# Raw data:
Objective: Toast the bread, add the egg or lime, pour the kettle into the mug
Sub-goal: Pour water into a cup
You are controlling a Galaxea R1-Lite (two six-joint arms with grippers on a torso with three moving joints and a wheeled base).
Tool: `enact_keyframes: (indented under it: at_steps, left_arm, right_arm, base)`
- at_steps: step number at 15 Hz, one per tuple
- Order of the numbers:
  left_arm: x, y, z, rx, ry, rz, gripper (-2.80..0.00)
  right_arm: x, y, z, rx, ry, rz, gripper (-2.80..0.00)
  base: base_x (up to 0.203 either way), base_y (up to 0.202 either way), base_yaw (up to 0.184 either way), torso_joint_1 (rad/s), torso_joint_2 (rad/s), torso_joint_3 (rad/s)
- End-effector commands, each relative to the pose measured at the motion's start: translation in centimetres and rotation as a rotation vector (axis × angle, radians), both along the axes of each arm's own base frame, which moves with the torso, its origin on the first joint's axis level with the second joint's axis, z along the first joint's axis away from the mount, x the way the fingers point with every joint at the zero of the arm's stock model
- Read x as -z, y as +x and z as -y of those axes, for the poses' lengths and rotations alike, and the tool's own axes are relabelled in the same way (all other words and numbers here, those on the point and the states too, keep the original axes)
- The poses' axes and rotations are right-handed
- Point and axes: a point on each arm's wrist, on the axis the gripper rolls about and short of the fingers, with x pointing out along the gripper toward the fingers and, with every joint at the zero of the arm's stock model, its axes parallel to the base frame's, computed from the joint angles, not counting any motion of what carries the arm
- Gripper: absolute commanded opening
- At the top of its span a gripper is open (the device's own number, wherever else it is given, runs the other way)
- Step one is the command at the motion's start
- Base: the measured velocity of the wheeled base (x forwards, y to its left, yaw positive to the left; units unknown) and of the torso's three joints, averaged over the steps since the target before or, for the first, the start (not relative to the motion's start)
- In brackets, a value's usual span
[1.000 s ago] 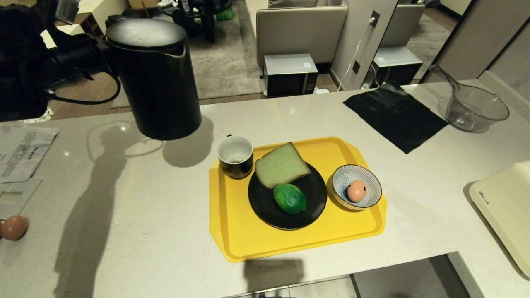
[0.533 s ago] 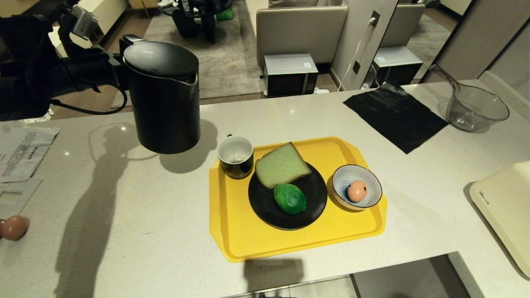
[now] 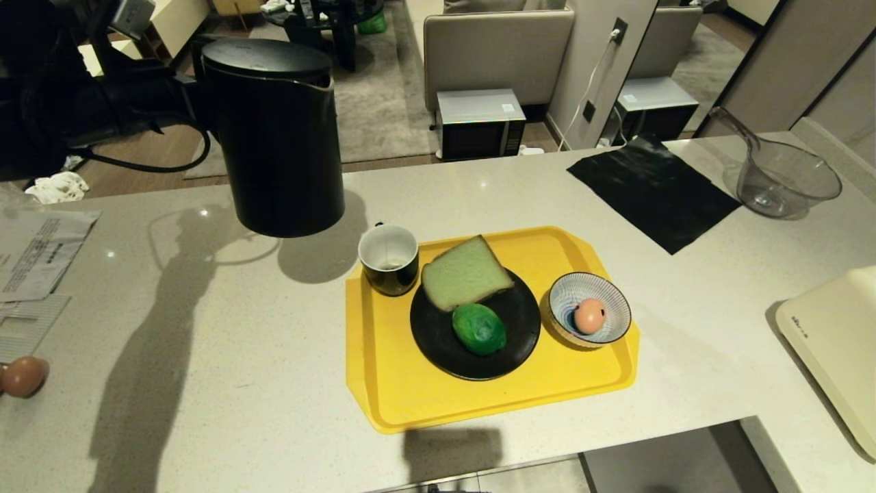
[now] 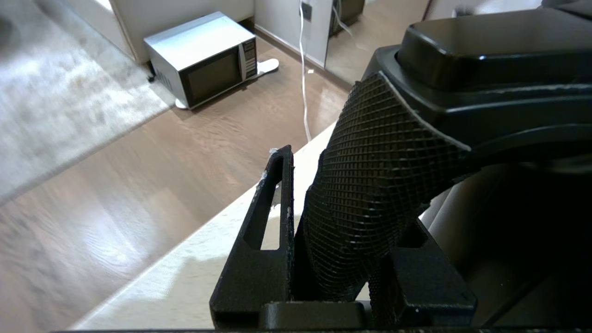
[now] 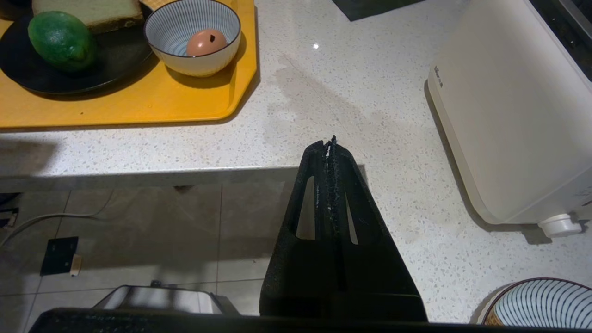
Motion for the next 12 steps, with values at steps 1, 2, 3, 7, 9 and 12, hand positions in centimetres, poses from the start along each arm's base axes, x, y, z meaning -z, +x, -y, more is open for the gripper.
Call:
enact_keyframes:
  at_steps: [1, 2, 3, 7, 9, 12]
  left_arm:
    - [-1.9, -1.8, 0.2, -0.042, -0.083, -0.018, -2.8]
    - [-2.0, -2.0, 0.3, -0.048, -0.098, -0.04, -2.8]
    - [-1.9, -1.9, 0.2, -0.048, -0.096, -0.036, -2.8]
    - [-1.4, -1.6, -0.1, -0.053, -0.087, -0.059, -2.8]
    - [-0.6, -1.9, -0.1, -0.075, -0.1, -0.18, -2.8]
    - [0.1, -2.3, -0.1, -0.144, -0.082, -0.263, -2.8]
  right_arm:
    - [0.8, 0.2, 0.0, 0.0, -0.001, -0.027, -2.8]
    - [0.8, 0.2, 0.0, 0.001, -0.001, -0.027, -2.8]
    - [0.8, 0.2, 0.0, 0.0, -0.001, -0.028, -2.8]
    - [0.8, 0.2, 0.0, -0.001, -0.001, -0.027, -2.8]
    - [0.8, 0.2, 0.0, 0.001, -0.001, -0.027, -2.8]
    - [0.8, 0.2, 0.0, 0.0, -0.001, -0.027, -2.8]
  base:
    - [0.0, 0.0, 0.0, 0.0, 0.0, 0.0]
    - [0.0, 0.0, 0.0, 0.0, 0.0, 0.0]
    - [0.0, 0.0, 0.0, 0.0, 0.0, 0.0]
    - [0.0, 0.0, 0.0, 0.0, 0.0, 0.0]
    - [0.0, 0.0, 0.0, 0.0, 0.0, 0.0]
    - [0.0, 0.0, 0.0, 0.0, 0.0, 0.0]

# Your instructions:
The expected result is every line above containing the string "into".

# Response to the exercise:
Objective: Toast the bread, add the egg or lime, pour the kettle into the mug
Sub-goal: Pour water into a cup

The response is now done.